Zebrafish Danio rerio has rapidly become the model vertebrate of choice for developmental and biomedical research. Despite rigorous investigation, the sex determination system of zebrafish remains poorly understood. Current understanding suggests the system to be polygenic, and mapping studies only identify markers weakly associated with sex. Gynogenesis, which is inheritance of only maternal chromosomes, is a widely used technique for investigating the sex determining systems of fish. However, the literature describing gynogenesis in zebrafish is contradictory and marred by poor growth and yields of gynogens as well as the use of irradiated zebrafish sperm, not heterologous sperm, to activate oocytes.

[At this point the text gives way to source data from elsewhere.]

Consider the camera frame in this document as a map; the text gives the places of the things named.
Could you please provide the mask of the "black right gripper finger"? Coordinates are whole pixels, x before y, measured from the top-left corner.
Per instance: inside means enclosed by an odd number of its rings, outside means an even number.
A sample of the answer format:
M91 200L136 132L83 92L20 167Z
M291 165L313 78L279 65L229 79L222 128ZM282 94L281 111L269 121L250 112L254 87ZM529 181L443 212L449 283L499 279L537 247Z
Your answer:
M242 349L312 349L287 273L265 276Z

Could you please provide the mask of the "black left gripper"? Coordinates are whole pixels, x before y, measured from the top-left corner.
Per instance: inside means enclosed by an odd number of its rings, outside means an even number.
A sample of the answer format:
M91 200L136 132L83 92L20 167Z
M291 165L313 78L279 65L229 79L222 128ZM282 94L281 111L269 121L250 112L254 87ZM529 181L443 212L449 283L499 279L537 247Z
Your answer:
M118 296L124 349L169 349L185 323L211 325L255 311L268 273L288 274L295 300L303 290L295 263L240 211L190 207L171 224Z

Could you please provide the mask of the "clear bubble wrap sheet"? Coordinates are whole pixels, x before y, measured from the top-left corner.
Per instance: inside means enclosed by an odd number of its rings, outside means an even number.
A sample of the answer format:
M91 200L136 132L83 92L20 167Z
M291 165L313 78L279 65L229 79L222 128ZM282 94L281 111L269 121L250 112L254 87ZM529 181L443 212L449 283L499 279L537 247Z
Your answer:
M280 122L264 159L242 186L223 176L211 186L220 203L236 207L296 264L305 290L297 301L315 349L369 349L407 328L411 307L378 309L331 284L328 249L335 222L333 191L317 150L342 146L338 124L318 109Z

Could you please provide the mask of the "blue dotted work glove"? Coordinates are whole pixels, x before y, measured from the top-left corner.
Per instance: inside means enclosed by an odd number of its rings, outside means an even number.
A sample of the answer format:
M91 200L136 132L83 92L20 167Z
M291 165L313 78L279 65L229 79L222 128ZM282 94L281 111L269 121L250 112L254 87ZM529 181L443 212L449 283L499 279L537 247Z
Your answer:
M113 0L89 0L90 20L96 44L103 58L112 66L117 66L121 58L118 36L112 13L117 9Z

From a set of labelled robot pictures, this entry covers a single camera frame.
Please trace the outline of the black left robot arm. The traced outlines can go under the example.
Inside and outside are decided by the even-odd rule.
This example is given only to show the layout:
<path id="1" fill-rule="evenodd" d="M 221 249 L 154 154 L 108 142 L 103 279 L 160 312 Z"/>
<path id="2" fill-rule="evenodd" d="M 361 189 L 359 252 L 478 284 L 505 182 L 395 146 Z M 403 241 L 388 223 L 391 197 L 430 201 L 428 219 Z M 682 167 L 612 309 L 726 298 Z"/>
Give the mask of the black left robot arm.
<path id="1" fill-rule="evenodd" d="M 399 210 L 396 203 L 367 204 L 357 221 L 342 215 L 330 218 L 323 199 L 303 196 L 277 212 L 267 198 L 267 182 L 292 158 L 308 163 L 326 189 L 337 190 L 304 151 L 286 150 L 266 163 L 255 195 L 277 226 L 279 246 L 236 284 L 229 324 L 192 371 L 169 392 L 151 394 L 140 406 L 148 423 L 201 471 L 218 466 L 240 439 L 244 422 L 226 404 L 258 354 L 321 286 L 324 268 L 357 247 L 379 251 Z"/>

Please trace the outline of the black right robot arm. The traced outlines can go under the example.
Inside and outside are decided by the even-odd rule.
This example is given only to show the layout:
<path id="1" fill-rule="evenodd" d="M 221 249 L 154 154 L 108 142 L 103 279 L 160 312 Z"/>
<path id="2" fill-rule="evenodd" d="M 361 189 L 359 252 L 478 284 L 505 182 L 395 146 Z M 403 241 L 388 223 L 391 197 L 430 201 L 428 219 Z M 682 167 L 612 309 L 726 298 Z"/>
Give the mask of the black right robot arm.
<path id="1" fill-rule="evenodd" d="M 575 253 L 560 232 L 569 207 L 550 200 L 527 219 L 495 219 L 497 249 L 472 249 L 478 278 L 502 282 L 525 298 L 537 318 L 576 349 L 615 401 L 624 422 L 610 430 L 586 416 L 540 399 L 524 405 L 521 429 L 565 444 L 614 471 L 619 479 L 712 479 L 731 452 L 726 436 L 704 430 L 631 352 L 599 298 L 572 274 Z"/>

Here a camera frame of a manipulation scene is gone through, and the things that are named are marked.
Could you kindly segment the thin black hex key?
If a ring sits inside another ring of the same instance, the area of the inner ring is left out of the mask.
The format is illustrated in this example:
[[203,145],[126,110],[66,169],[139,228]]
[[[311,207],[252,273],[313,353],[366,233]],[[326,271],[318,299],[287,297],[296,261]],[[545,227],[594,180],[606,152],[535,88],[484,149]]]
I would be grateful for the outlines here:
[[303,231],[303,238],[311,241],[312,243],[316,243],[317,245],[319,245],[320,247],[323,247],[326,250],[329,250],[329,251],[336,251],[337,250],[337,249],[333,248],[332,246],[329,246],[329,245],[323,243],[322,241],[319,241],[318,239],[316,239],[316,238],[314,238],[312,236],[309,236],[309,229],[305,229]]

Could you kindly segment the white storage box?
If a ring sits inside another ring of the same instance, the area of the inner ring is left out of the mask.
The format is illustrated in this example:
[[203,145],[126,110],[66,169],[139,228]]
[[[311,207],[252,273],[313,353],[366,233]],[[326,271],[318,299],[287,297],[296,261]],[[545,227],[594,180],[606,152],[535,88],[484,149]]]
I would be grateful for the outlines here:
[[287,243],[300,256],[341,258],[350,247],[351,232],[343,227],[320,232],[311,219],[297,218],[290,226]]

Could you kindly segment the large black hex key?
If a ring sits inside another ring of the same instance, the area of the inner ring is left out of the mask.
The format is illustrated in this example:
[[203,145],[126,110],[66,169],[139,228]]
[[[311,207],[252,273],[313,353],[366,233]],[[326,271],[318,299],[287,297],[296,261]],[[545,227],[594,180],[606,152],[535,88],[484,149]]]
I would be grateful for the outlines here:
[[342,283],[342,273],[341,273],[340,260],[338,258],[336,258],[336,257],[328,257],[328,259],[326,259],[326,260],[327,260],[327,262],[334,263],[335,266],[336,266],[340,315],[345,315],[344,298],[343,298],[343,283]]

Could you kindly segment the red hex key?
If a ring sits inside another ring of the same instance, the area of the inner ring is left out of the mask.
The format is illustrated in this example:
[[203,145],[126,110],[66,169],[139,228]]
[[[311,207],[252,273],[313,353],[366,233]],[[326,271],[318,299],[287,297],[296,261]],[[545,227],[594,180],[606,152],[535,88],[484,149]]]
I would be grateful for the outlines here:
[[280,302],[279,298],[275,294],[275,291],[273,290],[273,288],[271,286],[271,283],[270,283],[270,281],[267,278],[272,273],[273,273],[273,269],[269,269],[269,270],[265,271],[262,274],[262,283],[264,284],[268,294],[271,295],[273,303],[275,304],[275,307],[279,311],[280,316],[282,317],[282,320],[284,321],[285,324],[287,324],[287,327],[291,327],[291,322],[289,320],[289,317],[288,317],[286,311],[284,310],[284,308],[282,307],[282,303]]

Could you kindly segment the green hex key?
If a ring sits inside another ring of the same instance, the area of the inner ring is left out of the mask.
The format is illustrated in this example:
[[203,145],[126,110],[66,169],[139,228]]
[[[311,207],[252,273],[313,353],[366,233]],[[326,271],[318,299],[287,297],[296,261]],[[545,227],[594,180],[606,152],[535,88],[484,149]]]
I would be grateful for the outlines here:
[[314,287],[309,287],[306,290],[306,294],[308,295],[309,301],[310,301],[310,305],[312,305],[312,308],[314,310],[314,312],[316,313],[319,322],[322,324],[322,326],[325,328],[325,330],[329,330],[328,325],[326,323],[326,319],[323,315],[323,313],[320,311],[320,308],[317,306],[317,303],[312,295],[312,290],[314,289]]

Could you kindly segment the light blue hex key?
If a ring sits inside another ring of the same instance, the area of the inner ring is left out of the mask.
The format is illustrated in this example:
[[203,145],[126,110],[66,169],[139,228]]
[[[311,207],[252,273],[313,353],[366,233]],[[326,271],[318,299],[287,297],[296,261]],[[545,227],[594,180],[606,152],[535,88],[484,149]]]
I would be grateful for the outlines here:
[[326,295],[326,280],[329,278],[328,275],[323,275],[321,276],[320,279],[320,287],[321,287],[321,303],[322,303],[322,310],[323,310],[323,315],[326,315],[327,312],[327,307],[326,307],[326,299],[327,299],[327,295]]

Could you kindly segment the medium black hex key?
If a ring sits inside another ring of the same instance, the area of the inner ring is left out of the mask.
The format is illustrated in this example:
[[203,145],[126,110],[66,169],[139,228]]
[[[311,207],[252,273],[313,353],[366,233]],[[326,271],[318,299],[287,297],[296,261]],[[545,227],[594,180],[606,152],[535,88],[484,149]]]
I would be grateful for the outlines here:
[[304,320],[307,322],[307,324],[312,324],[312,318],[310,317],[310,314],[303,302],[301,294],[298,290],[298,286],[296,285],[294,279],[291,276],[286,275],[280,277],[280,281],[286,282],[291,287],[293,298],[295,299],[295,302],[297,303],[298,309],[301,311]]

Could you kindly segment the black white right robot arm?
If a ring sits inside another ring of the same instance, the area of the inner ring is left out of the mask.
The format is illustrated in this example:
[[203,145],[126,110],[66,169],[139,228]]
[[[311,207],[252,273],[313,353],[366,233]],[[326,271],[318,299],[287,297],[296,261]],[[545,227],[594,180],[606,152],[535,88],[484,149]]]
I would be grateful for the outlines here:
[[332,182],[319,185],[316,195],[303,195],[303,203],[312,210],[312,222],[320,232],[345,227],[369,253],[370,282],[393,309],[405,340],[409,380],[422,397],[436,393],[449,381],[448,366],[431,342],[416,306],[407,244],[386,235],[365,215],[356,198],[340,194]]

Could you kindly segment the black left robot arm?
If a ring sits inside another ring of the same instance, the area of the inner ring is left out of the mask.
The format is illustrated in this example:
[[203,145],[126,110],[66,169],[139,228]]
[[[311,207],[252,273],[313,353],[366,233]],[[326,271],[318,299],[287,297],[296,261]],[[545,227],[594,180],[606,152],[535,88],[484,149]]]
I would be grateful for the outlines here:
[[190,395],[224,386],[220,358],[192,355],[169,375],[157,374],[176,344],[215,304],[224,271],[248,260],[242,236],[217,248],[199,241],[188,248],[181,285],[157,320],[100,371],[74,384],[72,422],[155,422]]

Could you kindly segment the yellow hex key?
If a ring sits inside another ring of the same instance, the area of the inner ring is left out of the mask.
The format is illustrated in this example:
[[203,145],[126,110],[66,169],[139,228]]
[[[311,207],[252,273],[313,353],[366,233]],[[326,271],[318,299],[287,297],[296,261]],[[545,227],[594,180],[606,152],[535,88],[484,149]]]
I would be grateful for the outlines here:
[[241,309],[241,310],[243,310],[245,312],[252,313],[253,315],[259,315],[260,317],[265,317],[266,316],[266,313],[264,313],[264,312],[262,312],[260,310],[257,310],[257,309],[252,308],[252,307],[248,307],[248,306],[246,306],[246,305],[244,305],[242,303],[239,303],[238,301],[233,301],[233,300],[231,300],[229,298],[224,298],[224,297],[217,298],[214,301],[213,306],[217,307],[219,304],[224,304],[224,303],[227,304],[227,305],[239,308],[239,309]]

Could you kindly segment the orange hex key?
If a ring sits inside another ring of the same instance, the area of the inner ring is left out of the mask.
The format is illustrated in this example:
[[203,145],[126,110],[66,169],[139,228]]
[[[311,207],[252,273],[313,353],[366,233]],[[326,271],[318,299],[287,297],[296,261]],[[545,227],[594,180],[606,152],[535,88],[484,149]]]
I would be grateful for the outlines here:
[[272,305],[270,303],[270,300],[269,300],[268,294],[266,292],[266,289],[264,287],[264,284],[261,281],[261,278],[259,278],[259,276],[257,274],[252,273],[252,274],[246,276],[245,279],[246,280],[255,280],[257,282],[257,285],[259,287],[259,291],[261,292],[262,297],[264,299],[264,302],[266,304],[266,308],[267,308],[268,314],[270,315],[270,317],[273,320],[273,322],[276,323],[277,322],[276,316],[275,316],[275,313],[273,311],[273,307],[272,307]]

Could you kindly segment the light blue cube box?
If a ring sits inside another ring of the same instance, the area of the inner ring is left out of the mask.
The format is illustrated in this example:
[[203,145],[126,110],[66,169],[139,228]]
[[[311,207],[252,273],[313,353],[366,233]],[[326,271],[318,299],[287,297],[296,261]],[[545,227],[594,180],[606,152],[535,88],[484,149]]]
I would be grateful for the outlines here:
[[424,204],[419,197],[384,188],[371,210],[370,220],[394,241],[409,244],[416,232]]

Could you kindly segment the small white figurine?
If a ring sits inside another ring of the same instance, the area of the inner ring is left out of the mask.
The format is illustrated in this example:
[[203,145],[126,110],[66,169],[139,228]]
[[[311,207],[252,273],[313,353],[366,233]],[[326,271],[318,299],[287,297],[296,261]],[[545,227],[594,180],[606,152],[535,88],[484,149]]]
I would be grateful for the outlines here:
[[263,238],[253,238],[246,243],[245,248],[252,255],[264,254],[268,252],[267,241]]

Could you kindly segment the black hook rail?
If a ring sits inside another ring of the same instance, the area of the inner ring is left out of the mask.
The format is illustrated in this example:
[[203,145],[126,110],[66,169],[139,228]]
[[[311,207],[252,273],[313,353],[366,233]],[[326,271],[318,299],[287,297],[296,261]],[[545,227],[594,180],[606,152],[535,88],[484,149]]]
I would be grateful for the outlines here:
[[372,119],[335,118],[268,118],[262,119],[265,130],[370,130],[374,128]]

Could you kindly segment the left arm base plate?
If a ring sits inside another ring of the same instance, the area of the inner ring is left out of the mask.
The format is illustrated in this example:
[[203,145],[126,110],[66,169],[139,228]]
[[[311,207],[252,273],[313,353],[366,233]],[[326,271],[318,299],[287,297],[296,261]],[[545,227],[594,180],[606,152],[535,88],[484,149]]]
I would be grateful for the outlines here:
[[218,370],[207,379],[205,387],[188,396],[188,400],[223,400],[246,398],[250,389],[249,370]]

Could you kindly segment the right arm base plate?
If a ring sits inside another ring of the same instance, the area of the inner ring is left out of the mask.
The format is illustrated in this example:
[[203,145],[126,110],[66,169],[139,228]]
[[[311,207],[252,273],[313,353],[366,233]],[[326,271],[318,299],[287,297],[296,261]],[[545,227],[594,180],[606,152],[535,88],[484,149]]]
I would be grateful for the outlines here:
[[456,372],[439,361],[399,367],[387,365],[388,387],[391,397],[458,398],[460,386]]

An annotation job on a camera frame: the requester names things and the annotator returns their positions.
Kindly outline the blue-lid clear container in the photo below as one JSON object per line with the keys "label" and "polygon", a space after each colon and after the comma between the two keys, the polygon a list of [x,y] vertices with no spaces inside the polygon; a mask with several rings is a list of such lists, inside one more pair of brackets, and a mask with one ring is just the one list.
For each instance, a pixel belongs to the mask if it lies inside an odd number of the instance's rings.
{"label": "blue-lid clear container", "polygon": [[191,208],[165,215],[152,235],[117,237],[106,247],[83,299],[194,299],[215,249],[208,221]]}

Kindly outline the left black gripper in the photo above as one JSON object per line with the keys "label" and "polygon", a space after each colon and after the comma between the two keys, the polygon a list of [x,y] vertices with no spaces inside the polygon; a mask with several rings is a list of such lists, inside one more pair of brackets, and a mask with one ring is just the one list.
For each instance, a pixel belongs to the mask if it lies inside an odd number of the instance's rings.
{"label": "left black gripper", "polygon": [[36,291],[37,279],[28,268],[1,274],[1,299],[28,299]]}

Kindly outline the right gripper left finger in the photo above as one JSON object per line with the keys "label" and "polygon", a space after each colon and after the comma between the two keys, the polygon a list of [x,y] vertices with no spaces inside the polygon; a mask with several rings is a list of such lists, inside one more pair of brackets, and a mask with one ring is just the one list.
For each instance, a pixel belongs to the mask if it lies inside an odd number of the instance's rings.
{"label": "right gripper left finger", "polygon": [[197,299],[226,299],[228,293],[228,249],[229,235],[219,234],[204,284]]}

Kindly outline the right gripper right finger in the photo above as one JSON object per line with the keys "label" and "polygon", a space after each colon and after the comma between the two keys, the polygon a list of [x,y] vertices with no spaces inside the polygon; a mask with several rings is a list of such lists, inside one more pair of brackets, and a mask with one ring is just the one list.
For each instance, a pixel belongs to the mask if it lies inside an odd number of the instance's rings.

We showed that common carp Cyprinus carpio sperm is capable of fertilizing zebrafish oocytes, and the resulting hybrids are inviable past the embryonic stage. Three meiotic and three mitotic gynogenetic progenies (defined based on the time of shock after insemination, 1.5 and 13 min, respectively; Streisinger et al. 1981) were obtained by applying physical shocks to oocytes after insemination with UV-irradiated common carp sperm. Using a novel larval rearing method, growth of the gynogens was comparable to controls (Fig. 1). All gynogens which reached reproductive maturity (n=46) were male. The fertility of gynogen males was first assessed by performing natural spawns; 60% of meiotic and 40% of mitotic gynogen males successfully fertilized oocytes compared to 100% of biparental males. In vitro fertilization (sperm collected by dissection and maceration of testes) was attempted with two meiotic and five mitotic gynogens which failed to fertilize oocytes by natural spawns. Sperm from both meiotic gynogens and three mitotic gynogens successfully fertilized oocytes in vitro. Fertilization rate was significantly lower among these fertile (in vitro) mitotic gynogens (50%±33) than in biparental controls (n=3, 75%±17) (paired t-test, p>0.05).

Sex ratio in progenies produced by meiotic gynogens and their biparental siblings was investigated. The distributions of progeny sex ratio were found to be markedly different with meiotic gynogens giving a multimodal distribution of both highly biased and balanced progenies, while biparental males gave a unimodal distribution centered around a balanced ratio. The results of these studies confirm that the sex determination system is polygenic but suggest that an additive model of inheritance is not accurate.